GOAL OF THE EXERCISE:
Lines from the beginning of the data through the line containing "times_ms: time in" are to be copied exactly, with no other line included.

GIVEN DATA:
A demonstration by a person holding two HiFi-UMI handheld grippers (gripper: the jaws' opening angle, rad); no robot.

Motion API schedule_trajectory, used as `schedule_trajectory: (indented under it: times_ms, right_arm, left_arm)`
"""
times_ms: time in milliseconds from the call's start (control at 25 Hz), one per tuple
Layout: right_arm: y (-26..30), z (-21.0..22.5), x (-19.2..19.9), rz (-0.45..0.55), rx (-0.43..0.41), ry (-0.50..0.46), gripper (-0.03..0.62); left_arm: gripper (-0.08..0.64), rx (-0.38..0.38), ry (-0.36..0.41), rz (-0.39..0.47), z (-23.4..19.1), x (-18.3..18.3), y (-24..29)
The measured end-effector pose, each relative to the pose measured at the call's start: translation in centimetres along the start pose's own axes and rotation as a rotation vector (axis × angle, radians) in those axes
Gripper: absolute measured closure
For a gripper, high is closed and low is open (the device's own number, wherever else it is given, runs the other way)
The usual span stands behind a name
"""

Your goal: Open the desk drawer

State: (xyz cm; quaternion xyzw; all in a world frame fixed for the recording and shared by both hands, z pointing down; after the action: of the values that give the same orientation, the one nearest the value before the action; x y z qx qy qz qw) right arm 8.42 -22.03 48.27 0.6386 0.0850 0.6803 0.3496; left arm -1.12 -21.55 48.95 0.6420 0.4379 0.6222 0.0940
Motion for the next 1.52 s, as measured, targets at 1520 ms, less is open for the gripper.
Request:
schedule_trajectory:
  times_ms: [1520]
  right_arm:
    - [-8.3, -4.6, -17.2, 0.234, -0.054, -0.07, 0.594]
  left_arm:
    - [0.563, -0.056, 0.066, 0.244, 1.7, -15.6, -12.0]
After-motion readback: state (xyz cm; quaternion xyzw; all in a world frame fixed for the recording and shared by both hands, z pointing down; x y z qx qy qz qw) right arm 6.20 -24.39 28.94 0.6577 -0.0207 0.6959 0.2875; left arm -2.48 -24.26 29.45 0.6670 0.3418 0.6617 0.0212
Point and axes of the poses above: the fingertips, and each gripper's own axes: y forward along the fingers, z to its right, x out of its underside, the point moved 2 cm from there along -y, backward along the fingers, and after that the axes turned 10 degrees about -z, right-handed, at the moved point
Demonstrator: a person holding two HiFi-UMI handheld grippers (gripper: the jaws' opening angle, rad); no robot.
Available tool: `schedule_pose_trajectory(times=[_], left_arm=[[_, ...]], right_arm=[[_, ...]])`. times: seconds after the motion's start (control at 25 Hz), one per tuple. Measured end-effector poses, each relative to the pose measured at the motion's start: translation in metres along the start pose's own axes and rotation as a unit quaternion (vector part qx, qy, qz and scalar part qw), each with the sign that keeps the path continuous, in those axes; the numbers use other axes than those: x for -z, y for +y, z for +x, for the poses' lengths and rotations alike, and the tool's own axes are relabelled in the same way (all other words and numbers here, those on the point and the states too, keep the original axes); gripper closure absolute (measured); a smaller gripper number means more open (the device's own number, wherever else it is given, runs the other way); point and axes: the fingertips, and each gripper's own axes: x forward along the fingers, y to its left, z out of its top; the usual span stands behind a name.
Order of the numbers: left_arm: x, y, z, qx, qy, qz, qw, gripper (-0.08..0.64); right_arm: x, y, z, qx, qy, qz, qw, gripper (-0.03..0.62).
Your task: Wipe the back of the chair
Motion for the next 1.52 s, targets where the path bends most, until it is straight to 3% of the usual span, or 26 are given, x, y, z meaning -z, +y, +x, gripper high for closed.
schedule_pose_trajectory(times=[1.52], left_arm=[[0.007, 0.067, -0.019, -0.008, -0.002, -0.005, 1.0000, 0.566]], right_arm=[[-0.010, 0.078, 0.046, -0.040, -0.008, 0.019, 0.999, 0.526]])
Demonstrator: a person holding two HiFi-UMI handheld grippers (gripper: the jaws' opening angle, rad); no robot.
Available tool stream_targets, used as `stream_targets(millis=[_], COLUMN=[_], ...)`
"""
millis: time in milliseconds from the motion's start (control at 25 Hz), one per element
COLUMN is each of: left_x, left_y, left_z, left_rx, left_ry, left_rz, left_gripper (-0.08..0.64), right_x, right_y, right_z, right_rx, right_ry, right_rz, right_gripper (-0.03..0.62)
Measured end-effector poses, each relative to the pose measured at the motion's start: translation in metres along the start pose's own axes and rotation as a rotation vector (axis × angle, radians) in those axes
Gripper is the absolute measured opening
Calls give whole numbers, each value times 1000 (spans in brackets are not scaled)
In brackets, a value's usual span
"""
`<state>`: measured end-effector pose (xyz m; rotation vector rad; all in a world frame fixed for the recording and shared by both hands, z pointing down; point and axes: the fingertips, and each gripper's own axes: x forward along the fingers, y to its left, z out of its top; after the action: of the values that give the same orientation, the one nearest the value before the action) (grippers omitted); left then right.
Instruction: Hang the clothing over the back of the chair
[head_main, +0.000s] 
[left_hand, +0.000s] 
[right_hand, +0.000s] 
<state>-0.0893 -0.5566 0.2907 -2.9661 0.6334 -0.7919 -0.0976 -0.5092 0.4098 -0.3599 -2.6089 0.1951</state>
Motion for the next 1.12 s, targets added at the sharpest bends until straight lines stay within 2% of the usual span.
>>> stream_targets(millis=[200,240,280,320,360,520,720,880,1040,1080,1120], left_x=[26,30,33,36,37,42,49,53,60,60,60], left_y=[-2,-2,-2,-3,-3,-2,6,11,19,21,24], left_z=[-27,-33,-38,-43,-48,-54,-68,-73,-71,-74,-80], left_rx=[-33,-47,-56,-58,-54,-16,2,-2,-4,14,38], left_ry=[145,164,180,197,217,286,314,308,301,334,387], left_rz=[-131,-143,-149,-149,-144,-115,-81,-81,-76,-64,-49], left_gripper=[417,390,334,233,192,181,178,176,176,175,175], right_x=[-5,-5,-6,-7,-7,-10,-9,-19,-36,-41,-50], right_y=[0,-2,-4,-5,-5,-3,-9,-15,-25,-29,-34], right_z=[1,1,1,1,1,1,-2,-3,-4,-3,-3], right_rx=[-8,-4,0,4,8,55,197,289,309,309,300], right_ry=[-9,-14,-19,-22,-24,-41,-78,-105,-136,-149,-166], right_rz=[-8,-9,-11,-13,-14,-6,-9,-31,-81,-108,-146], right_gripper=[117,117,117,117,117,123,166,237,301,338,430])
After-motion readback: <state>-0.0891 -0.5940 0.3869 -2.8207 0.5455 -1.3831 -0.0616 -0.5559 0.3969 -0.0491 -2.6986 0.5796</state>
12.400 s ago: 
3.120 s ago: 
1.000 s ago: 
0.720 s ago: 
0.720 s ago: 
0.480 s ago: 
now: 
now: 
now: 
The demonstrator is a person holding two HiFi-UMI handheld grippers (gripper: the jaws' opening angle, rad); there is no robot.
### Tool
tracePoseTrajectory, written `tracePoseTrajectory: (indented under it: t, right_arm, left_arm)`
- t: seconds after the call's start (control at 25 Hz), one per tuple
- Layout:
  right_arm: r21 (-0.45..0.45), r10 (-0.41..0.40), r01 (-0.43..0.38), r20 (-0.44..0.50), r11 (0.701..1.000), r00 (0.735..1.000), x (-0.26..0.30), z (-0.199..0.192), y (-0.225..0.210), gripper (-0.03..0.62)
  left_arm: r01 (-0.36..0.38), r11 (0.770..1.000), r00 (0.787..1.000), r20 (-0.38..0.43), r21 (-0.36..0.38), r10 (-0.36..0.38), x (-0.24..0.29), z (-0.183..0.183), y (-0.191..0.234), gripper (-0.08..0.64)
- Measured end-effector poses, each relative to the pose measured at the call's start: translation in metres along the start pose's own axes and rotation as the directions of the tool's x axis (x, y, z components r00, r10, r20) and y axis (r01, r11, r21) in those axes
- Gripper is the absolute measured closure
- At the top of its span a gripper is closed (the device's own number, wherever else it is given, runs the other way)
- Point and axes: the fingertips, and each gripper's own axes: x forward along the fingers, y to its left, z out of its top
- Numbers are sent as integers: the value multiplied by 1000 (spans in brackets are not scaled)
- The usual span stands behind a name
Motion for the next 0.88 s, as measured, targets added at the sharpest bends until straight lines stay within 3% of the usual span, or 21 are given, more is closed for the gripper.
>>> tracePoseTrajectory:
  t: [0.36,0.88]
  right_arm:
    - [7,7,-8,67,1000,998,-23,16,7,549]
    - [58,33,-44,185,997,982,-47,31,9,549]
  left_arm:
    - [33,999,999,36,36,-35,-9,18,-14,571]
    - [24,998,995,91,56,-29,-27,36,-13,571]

COMPLETED EXERCISE:
A demonstration by a person holding two HiFi-UMI handheld grippers (gripper: the jaws' opening angle, rad); no robot.

Motion API schedule_trajectory, used as `schedule_trajectory: (indented under it: times_ms, right_arm, left_arm)`
"""
times_ms: time in milliseconds from the call's start (control at 25 Hz), one per tuple

For this exercise, the answer is now complete.